/proc/stat interrupt counter wrap-around

Alexei Lozovsky <me@xxxxxxxxxx> · Fri, 10 Sep 2021 17:53:28 +0900

A monitoring dashboard caught my attention when it displayed weird
spikes in computed interrupt rates. A machine with constant network
load shows about ~250k interrupts per second, then every 4-5 hours
there's a one-off spike to 11 billions.

Turns out, if you plot the interrupt counter, you get a graph like this:

                                     ###.                           
                                  ###   | ####.              #######
                  #####.     #####      ##    |     #########       
             #####     |   ##                 ######                
            #          ####                                         
        ####                                                        
       #                                                            
    ###                                                             

While monitoring tools are typically used to handling counter
wrap-arounds, they may not be ready to handle dips like this.

What is the impact
------------------

Not much, actually.

The counters always decrement by exactly 2^32 (which is suggestive),
so if you mask out the high bits of the counter and consider only
the low 32 bits, then the value sequence actually make sense,
given an appropriate sampling rate.

However, if you don't mask out the value and assume it to be accurate --
well, that assumption is incorrect. Interrupt sums might look correct
and contain some big number, but it could be arbitrarily distant from
the actual number of interrupts serviced since the boot time.

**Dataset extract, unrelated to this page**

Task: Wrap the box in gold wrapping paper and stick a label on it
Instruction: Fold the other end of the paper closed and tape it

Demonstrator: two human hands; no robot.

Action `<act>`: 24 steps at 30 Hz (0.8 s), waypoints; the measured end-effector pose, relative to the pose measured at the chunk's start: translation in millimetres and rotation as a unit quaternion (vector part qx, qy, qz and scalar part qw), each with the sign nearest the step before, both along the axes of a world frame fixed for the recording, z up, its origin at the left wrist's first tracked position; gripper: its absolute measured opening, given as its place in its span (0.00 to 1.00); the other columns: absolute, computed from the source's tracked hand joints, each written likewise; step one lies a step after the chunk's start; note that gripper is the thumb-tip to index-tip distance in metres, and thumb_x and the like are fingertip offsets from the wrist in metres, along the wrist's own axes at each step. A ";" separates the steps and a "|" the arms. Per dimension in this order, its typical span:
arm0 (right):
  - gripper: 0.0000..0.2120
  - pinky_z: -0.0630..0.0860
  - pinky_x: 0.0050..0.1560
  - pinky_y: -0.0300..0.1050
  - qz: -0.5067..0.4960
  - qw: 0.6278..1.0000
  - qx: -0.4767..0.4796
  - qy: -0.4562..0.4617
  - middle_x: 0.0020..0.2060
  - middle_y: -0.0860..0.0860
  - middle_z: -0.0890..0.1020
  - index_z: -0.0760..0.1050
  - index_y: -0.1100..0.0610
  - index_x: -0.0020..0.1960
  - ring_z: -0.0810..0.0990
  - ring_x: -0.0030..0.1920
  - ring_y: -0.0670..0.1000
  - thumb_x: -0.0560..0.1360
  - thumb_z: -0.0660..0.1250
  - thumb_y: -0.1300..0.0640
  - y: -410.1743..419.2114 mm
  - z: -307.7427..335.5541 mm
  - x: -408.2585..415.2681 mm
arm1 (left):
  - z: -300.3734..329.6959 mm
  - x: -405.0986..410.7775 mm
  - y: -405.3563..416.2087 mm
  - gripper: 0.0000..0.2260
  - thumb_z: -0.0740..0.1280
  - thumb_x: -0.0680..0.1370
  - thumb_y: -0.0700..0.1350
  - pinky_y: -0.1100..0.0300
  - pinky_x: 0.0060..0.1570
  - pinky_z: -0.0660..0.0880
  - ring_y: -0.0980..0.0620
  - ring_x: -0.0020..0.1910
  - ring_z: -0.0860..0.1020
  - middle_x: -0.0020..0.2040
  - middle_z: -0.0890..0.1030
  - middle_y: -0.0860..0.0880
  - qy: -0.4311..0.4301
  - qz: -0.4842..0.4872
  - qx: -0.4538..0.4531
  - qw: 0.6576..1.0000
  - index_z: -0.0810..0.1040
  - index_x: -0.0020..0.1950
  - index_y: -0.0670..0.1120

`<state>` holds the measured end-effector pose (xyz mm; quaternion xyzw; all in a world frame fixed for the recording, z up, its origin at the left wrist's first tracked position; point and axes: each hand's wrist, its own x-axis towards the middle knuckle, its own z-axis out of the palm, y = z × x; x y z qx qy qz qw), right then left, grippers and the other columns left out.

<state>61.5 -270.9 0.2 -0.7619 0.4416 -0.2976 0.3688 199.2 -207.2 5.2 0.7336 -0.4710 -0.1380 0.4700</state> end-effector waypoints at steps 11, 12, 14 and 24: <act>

This concerns only the total value of "intr" and "softirq" rows:

    intr    14390913189 32 11 0 0 238 0 0 0 0 0 0 0 88 0 [...]
    softirq 14625063745 0 596000256 300149 272619841 0 0 [...]
            ^^^^^^^^^^^
            these ones

Why this happens
----------------

The reason for such behaviour is that the "total" interrupt counters
presented by /proc/stat are actually computed by adding up per-interrupt
per-CPU counters. Most of these are "unsigned int", while some of them
are "unsigned long", and the accumulator is "u64". What a mess...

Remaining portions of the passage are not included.